Tom Flynn was still there when I came home. I was deliriously happy to see him again, but I couldn't express it not to him or myself. The emotions I had felt during my holiday continued to career out of control, and I saw no way of harnessing them. He had written me a letter while I was away, and which my brother handed to me when I returned with the explanation that "some boy" had brought it to the house. I read it in the toilet, my heart thumping.

When Tom Flynn went away to boarding school at the end of September, he continued to write to me. I couldn't bring myself to open his letters and tore them all up. I still couldn't deal with what I had felt, and continued to feel. I remembered the kiss we had exchanged on the paving stones at the pool and how much I had wanted it never to end.

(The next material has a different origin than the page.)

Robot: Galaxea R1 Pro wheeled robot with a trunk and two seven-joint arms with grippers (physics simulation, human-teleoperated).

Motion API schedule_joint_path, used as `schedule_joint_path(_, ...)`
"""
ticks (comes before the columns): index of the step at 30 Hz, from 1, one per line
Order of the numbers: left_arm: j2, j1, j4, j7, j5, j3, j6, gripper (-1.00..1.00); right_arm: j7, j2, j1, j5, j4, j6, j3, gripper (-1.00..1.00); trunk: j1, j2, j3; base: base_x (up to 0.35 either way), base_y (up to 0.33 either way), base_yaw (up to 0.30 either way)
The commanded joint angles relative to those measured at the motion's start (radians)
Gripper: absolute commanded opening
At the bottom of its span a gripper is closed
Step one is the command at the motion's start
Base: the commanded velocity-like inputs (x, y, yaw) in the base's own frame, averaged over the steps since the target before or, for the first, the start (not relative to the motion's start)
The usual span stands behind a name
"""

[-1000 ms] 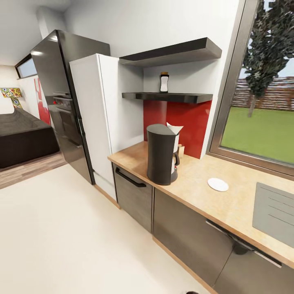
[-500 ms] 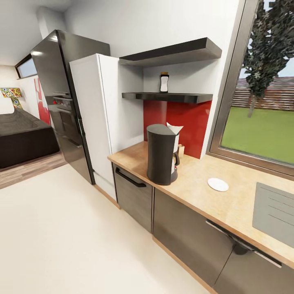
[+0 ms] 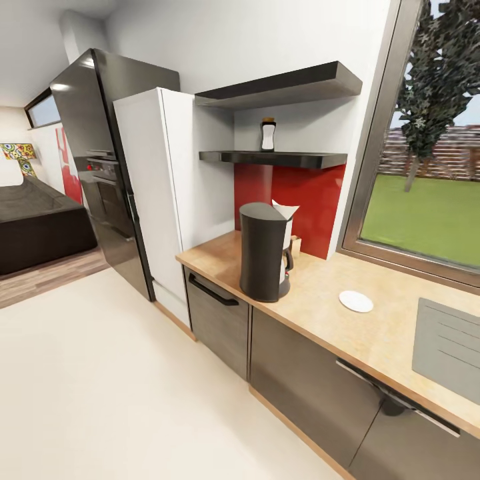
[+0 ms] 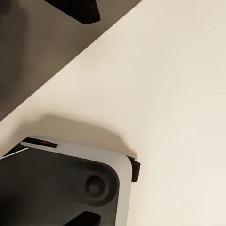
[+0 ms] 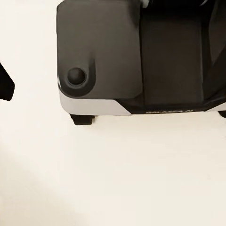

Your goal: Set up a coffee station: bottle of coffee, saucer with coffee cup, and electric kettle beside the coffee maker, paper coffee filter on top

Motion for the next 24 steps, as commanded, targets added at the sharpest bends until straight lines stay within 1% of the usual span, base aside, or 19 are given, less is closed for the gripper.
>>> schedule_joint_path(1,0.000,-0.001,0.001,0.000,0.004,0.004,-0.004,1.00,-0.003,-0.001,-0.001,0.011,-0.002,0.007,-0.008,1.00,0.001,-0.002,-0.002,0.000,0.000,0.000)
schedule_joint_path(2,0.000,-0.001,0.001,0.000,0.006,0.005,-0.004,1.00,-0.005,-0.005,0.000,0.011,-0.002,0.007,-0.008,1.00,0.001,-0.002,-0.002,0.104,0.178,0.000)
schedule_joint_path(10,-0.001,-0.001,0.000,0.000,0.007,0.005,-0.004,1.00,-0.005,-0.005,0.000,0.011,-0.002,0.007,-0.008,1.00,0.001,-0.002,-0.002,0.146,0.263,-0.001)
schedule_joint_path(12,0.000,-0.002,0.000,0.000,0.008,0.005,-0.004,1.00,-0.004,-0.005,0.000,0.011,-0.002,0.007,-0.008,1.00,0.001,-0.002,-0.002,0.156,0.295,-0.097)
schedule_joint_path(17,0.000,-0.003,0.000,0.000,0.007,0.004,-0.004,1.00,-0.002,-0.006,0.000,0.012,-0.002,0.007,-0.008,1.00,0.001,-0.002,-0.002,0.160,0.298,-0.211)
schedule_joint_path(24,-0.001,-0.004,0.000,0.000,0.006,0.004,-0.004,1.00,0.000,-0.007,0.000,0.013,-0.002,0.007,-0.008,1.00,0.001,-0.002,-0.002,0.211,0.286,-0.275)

I still swim at the pool; it's heated now and is open all year round. The diving board Tom Flynn once bounced on is no longer there, but, when the sun shines, the water still looks the same wonderful blue. Even when the sun doesn't shine, this is still my favorite place on earth. When I make my way to the changing rooms my watery footprints mark the paving stones where Tom Flynn and I once sat one chilly August afternoon playing "truth or dare."